Las declaraciones del republicano se produjeron después de la difusión de informaciones no verificadas que señalaban que "miles de cristianos están siendo asesinados" por "islamistas radicales" en Nigeria. Sin embargo, fuentes oficiales y analistas internacionales matizan ese panorama. Explican que el país enfrenta múltiples conflictos internos —entre ellos, violencia rural, tensiones étnicas, grupos yihadistas en el noreste y enfrentamientos comunitarios en el centro—, lo que ha generado víctimas tanto entre cristianos como entre musulmanes.
En respuesta, el gobierno nigeriano rechazó enérgicamente las afirmaciones de Trump y pidió "calma y prudencia". En un comunicado difundido por la agencia ANSA, el presidente Bola Ahmed Tinubu declaró que "Nigeria se opone a la persecución religiosa y no la fomenta bajo ninguna circunstancia". El mandatario remarcó que su país tiene un "compromiso constitucional con la libertad de culto" y expresó su disposición a cooperar con Estados Unidos y con la comunidad internacional "para fortalecer la protección de todas las comunidades religiosas".
El episodio amenaza con deteriorar las relaciones bilaterales entre Estados Unidos y Nigeria, que mantiene un estrecho vínculo de cooperación en materia de seguridad y lucha antiterrorista. Analistas advierten que una eventual suspensión de la ayuda estadounidense podría tener graves consecuencias humanitarias y estratégicas, dado que Nigeria depende en parte del apoyo exterior para financiar programas sociales y operativos contra grupos armados como Boko Haram y Estado Islámico en África Occidental (ISWAP).

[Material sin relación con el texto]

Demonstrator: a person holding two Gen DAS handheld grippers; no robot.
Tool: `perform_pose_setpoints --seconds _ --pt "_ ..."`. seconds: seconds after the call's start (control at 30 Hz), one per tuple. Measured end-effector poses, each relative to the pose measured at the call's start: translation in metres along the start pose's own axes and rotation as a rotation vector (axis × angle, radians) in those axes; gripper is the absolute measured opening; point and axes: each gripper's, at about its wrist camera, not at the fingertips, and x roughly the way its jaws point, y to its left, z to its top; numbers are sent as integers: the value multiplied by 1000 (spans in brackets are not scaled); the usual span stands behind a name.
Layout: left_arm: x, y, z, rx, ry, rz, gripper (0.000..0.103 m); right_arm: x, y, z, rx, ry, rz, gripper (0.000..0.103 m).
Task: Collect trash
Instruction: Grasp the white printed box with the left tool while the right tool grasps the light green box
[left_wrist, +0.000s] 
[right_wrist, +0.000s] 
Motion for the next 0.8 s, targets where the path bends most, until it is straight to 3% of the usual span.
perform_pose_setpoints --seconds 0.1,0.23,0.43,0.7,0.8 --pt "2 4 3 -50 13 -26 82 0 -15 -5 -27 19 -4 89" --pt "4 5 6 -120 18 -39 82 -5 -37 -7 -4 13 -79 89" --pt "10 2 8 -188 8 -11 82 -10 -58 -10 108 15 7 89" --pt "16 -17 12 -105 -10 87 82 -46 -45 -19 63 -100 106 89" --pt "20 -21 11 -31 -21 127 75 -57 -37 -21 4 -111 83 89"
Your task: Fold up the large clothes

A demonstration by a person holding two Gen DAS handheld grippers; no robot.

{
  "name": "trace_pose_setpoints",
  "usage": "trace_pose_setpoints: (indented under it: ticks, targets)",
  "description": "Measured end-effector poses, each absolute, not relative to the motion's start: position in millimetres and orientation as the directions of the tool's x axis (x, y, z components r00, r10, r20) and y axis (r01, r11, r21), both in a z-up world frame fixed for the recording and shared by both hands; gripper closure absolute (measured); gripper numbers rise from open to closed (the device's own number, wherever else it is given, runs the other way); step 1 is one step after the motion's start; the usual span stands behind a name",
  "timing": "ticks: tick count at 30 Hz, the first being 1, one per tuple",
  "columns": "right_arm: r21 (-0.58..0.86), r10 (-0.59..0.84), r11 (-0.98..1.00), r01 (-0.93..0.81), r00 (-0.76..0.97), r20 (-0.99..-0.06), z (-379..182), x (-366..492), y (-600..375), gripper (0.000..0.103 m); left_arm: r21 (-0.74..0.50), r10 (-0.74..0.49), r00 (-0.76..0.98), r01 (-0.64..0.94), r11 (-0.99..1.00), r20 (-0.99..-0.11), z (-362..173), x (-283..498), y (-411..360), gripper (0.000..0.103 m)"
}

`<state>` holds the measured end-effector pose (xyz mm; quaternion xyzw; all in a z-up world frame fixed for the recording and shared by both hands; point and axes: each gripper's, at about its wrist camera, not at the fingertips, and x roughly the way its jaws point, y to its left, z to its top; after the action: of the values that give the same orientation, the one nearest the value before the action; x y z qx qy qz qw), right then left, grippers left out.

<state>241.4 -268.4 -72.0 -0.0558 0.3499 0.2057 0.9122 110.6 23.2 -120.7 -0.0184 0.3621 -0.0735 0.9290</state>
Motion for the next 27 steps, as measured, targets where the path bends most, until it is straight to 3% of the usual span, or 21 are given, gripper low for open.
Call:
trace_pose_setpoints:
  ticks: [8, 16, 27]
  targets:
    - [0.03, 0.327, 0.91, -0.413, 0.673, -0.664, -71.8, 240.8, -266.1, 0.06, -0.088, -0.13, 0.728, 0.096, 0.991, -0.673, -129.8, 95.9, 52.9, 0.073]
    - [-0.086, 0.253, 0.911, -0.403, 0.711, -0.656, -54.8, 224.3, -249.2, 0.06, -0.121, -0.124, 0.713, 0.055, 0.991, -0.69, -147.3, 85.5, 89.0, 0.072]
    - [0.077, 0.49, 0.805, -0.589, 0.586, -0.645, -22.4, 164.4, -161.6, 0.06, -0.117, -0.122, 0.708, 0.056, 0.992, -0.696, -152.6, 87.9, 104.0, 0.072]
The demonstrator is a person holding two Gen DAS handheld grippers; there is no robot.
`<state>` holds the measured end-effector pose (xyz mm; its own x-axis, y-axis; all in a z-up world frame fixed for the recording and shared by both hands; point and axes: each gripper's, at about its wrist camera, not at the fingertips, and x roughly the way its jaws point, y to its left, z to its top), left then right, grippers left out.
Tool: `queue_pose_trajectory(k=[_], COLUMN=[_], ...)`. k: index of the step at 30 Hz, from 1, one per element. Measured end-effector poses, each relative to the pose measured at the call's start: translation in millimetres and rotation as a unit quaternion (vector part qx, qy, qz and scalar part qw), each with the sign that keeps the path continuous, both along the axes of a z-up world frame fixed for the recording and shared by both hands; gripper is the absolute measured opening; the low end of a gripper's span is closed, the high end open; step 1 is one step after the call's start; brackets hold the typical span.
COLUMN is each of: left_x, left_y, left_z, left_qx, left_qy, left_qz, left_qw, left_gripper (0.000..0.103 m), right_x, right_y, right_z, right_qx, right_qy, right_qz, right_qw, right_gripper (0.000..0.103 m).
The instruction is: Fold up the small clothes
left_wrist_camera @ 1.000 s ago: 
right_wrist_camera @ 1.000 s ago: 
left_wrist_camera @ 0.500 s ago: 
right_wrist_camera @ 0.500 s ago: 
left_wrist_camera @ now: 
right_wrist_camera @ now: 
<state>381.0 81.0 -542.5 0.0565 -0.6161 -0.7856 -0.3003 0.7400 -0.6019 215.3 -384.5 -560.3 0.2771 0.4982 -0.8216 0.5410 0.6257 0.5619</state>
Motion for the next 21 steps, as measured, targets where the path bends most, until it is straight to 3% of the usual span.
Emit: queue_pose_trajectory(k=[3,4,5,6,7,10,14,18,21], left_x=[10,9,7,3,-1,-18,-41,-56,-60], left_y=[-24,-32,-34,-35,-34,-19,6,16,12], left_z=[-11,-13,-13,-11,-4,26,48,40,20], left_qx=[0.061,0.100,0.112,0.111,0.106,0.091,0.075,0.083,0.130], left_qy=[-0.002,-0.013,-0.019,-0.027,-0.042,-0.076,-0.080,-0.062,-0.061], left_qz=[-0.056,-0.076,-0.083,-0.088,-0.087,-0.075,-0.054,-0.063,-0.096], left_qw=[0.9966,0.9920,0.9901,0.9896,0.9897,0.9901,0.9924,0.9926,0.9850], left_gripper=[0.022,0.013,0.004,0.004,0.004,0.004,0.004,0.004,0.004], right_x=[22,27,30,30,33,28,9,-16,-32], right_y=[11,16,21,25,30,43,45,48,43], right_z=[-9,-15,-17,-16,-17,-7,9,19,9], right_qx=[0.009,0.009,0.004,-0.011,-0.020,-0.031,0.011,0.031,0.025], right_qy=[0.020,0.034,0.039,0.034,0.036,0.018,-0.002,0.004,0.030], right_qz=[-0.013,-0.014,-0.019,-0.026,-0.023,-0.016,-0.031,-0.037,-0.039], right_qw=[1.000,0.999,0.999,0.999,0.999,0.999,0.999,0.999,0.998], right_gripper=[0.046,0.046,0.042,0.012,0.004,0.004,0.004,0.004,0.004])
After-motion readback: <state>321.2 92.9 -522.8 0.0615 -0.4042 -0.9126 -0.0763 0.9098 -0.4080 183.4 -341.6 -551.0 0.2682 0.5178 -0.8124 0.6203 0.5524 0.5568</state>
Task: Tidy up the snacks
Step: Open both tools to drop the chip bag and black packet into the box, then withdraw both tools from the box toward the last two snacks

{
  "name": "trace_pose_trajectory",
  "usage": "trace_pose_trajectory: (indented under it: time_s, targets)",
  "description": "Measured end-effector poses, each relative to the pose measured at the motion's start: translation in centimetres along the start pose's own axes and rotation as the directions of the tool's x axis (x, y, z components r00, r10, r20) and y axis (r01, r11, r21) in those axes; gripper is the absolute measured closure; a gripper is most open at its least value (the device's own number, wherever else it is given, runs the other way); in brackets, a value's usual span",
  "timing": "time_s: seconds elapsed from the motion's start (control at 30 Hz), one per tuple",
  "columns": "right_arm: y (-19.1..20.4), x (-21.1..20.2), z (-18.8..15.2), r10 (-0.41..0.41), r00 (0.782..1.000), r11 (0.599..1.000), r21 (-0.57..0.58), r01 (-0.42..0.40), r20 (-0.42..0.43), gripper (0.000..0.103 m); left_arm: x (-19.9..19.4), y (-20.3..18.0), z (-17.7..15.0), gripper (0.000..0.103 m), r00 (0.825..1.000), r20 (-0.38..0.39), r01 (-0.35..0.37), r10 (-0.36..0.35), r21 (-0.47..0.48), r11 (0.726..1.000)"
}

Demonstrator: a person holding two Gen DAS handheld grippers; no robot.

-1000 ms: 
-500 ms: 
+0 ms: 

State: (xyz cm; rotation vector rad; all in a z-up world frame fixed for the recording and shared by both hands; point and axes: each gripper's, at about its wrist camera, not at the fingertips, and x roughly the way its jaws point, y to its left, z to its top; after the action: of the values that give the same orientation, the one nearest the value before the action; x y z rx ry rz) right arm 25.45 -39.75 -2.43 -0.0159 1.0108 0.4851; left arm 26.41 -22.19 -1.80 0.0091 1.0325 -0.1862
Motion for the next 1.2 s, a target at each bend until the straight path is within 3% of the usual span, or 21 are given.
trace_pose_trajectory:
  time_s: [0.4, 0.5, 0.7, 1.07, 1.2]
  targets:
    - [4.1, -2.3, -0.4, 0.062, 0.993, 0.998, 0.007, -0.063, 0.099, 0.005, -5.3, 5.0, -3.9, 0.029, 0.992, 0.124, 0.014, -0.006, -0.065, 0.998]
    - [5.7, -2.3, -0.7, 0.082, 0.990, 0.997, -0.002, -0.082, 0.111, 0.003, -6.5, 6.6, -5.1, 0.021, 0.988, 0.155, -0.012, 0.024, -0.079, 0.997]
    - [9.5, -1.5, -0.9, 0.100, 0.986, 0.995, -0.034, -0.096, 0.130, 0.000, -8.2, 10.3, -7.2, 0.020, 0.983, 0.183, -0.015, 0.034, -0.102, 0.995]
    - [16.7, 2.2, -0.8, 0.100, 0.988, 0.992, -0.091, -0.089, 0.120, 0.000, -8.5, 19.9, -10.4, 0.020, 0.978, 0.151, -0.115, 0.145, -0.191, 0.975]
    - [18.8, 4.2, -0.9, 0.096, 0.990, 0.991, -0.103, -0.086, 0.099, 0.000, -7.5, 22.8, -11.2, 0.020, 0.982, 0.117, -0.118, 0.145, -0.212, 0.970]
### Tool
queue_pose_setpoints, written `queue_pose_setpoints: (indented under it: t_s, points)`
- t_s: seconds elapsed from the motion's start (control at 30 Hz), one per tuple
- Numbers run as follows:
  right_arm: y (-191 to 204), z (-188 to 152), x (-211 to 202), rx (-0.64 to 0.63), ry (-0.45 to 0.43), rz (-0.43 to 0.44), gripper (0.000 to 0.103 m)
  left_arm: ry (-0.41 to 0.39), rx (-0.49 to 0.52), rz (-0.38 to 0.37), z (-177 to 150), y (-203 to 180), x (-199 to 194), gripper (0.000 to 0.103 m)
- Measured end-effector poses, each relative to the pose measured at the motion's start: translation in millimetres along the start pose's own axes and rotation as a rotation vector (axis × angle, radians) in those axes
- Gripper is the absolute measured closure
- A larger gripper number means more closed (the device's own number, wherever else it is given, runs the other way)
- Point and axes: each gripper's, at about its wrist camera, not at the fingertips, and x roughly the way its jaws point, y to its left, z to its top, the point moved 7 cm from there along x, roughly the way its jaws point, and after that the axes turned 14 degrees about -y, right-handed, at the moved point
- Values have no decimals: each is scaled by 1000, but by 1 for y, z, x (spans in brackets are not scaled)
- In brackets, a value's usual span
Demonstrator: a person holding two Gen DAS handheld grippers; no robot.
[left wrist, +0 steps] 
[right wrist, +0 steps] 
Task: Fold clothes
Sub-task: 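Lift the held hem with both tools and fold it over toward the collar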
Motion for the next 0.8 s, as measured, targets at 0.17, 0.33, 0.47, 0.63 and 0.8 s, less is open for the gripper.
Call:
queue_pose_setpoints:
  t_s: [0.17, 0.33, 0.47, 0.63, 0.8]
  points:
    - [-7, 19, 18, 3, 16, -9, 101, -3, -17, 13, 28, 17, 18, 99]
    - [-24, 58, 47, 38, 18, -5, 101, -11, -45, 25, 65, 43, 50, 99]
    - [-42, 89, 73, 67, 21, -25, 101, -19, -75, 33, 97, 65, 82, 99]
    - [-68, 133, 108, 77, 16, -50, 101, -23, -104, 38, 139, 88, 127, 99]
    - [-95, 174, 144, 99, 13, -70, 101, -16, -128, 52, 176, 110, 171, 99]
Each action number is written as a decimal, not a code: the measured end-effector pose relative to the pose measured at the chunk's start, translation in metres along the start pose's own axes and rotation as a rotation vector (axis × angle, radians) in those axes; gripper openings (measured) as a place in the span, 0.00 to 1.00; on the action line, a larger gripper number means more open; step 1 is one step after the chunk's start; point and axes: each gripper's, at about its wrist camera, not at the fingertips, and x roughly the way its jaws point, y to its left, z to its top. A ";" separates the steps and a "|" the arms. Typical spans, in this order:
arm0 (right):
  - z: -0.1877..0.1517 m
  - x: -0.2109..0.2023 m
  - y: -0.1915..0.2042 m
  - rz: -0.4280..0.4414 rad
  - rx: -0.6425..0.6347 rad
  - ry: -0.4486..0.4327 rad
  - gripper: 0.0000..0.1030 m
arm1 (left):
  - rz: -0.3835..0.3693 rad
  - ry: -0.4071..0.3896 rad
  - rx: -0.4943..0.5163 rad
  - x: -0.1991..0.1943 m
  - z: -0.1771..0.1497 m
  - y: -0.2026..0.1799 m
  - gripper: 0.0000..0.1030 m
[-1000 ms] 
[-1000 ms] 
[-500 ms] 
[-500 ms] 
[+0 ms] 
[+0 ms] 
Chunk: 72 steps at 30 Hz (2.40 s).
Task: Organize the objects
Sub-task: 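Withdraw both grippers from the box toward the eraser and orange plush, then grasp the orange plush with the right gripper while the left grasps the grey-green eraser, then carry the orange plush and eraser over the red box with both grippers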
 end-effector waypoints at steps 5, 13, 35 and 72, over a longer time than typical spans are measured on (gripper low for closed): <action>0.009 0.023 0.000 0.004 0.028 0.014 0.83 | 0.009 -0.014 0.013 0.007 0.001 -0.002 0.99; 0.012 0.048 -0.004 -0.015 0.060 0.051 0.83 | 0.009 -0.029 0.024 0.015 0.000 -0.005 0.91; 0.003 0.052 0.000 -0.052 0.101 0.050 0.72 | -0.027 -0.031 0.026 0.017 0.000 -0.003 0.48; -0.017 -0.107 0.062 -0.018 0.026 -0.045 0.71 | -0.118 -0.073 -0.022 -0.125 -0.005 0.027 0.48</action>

En Washington, las declaraciones de Trump fueron recibidas con cautela y preocupación. Legisladores de ambos partidos cuestionaron la posibilidad de una acción militar sin mandato legal ni autorización del Congreso. Expertos en derecho internacional recordaron que una intervención en territorio soberano requeriría un marco jurídico específico y consenso político internacional, condiciones difíciles de cumplir en el actual contexto global.
La amenaza de Trump —quien busca volver a la Casa Blanca en las elecciones de 2026— también fue interpretada como parte de su estrategia política para reforzar su perfil de liderazgo fuerte en política exterior. Sin embargo, especialistas advierten que su retórica podría tensar aún más el clima religioso y étnico en Nigeria, donde la coexistencia entre comunidades cristianas y musulmanas ya se ve afectada por la violencia y la desconfianza.
Mientras tanto, el presidente Tinubu llamó a evitar la imagen de un país intolerante y aseguró que su gobierno trabaja para proteger "la vida y la libertad de todos los ciudadanos nigerianos, sin distinción de credo".
Con la polémica desatada, el conflicto entre las declaraciones de Trump y las autoridades nigerianas abre un nuevo capítulo en una relación bilateral marcada por la inestabilidad regional, los desafíos humanitarios y la lucha contra el extremismo. La comunidad internacional sigue de cerca los acontecimientos, consciente de que una escalada retórica podría tener consecuencias graves en uno de los países más poblados e influyentes del continente africano.